### [TASK TO CARRY OUT]
Your output should consist of every record, copied exactly.

### [SOURCE MATERIAL]
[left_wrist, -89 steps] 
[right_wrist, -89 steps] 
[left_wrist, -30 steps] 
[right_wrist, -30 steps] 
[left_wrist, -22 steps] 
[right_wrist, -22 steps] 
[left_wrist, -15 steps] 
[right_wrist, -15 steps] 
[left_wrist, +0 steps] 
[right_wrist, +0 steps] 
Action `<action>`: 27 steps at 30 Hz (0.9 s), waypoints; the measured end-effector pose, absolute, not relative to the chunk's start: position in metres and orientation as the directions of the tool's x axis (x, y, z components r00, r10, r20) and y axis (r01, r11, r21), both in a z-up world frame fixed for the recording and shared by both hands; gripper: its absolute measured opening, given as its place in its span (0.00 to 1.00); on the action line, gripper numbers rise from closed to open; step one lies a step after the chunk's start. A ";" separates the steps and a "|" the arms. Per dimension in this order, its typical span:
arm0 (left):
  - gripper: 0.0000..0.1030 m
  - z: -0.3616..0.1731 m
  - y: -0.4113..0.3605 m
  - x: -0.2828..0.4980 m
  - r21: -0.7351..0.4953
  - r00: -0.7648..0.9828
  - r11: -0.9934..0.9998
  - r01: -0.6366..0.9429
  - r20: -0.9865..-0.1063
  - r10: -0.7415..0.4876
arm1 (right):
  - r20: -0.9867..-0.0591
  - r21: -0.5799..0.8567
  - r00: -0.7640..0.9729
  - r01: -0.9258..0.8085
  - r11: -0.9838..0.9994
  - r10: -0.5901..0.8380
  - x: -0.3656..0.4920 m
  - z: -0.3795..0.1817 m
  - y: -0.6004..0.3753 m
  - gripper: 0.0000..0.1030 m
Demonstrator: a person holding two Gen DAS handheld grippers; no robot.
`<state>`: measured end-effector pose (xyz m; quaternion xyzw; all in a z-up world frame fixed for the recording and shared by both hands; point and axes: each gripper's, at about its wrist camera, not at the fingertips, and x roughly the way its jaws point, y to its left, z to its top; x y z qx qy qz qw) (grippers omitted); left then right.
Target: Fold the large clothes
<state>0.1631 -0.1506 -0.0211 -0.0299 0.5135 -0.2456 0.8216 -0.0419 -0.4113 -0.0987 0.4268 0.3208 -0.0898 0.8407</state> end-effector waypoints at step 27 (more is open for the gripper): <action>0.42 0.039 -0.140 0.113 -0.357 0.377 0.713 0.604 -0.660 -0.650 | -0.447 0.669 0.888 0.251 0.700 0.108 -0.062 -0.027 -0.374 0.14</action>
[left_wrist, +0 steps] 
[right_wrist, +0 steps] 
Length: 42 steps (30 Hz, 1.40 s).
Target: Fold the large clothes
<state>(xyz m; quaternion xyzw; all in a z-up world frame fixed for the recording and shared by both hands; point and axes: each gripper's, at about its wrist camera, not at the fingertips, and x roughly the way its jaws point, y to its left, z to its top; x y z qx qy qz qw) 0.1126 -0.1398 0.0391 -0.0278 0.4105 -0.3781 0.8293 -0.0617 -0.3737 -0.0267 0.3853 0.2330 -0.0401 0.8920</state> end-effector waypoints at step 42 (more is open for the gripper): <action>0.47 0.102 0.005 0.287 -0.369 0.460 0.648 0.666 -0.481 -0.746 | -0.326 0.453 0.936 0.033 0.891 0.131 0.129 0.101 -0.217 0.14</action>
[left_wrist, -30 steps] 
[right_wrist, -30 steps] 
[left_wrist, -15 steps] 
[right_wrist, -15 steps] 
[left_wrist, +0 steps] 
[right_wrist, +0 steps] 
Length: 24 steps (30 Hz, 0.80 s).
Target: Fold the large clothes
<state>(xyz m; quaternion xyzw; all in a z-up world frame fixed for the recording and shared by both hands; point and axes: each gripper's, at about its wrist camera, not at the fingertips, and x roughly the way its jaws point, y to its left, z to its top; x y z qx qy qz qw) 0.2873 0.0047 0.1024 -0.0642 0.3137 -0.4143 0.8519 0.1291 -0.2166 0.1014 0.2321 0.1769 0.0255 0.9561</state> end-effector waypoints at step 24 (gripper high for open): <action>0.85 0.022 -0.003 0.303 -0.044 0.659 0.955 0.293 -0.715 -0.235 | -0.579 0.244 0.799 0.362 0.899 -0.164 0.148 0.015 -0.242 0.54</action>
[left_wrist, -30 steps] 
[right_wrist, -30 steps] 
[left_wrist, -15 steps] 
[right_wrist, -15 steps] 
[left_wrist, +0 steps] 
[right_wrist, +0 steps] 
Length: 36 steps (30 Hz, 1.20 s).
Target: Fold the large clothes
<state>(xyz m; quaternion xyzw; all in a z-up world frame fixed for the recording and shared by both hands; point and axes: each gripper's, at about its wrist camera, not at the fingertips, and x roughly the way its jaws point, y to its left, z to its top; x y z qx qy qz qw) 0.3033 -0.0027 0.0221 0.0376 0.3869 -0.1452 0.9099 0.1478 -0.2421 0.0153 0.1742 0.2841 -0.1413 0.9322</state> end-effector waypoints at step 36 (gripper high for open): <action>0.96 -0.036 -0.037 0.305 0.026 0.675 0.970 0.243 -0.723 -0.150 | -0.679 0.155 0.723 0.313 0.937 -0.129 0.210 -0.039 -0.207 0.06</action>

### [EXPECTED ANSWER]
[left_wrist, -89 steps] 
[right_wrist, -89 steps] 
[left_wrist, -30 steps] 
[right_wrist, -30 steps] 
[left_wrist, -22 steps] 
[right_wrist, -22 steps] 
[left_wrist, -15 steps] 
[right_wrist, -15 steps] 
[left_wrist, +0 steps] 
[right_wrist, +0 steps] 
Action `<action>`: 27 steps at 30 Hz (0.9 s), waypoints; the measured end-effector pose, absolute, not relative to the chunk's start: position in metres and orientation as the directions of the tool's x axis (x, y, z components r00, r10, r20) and y axis (r01, r11, r21), both in a z-up world frame fixed for the recording and shared by both hands; gripper: its absolute measured opening, given as its place in its span (0.00 to 1.00); on the action line, gripper numbers rise from closed to open; step one lies a step after the chunk's start. A ";" separates the steps and a "|" the arms. Per dimension in this order, its typical span:
arm0 (left):
  - gripper: 0.0000..0.1030 m
  - z: -0.3616..0.1731 m
  - y: -0.4113..0.3605 m
  - x: -0.2828..0.4980 m
  - r21: -0.7351..0.4953
  - r00: -0.7648..0.9828
  - r11: -0.9934..0.9998
  - r01: -0.6366..0.9429
  - r20: -0.9865..-0.1063
  - r10: -0.7415..0.4876
arm1 (right):
  - r20: -0.9867..-0.0591
  - r21: -0.5799..0.8567
  - r00: -0.7640..0.9729
  - r01: -0.9258..0.8085
  - r11: -0.9838..0.9994
  - r10: -0.5901..0.8380
  - x: -0.3656..0.4920 m
  - z: -0.3795..0.1817 m
  - y: -0.6004..0.3753 m
  - gripper: 0.0000..0.1030 m
Demonstrator: a person holding two Gen DAS handheld grippers; no robot.
`<state>`: measured end-effector pose (xyz m; quaternion xyzw; all in a z-up world frame fixed for the recording and shared by both hands; point and axes: each gripper's, at about its wrist camera, not at the fingertips, and x roughly the way its jaws point, y to its left, z to its top; x y z qx qy qz qw) (grippers omitted); left then right.
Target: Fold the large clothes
<state>0.1631 -0.1506 -0.0211 -0.0299 0.5135 -0.2456 0.8216 -0.0419 -0.4113 -0.0987 0.4268 0.3208 -0.0898 0.8407</state> end-effector waypoints at step 27 (more is open for the gripper): <action>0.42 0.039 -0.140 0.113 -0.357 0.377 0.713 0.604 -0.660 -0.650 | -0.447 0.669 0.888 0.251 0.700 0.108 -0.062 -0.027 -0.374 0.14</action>
[left_wrist, +0 steps] 
[right_wrist, +0 steps] 
Length: 42 steps (30 Hz, 1.40 s).
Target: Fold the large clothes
<state>(xyz m; quaternion xyzw; all in a z-up world frame fixed for the recording and shared by both hands; point and axes: each gripper's, at about its wrist camera, not at the fingertips, and x roughly the way its jaws point, y to its left, z to its top; x y z qx qy qz qw) 0.1126 -0.1398 0.0391 -0.0278 0.4105 -0.3781 0.8293 -0.0617 -0.3737 -0.0267 0.3853 0.2330 -0.0401 0.8920</state> end-effector waypoints at step 42 (more is open for the gripper): <action>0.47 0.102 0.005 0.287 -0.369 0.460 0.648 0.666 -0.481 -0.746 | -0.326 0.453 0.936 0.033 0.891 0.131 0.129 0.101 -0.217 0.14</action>
[left_wrist, -30 steps] 
[right_wrist, -30 steps] 
[left_wrist, -15 steps] 
[right_wrist, -15 steps] 
[left_wrist, +0 steps] 
[right_wrist, +0 steps] 
Length: 24 steps (30 Hz, 0.80 s).
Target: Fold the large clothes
<state>(xyz m; quaternion xyzw; all in a z-up world frame fixed for the recording and shared by both hands; point and axes: each gripper's, at about its wrist camera, not at the fingertips, and x roughly the way its jaws point, y to its left, z to its top; x y z qx qy qz qw) 0.2873 0.0047 0.1024 -0.0642 0.3137 -0.4143 0.8519 0.1291 -0.2166 0.1014 0.2321 0.1769 0.0255 0.9561</state> end-effector waypoints at step 24 (gripper high for open): <action>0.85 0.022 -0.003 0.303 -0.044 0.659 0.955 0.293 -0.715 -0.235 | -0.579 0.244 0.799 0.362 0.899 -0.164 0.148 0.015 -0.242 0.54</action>
[left_wrist, -30 steps] 
[right_wrist, -30 steps] 
[left_wrist, -15 steps] 
[right_wrist, -15 steps] 
[left_wrist, +0 steps] 
[right_wrist, +0 steps] 
Length: 36 steps (30 Hz, 1.20 s).
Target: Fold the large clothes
<state>(xyz m; quaternion xyzw; all in a z-up world frame fixed for the recording and shared by both hands; point and axes: each gripper's, at about its wrist camera, not at the fingertips, and x roughly the way its jaws point, y to its left, z to its top; x y z qx qy qz qw) 0.3033 -0.0027 0.0221 0.0376 0.3869 -0.1452 0.9099 0.1478 -0.2421 0.0153 0.1742 0.2841 -0.1413 0.9322</state> end-effector waypoints at step 36 (gripper high for open): <action>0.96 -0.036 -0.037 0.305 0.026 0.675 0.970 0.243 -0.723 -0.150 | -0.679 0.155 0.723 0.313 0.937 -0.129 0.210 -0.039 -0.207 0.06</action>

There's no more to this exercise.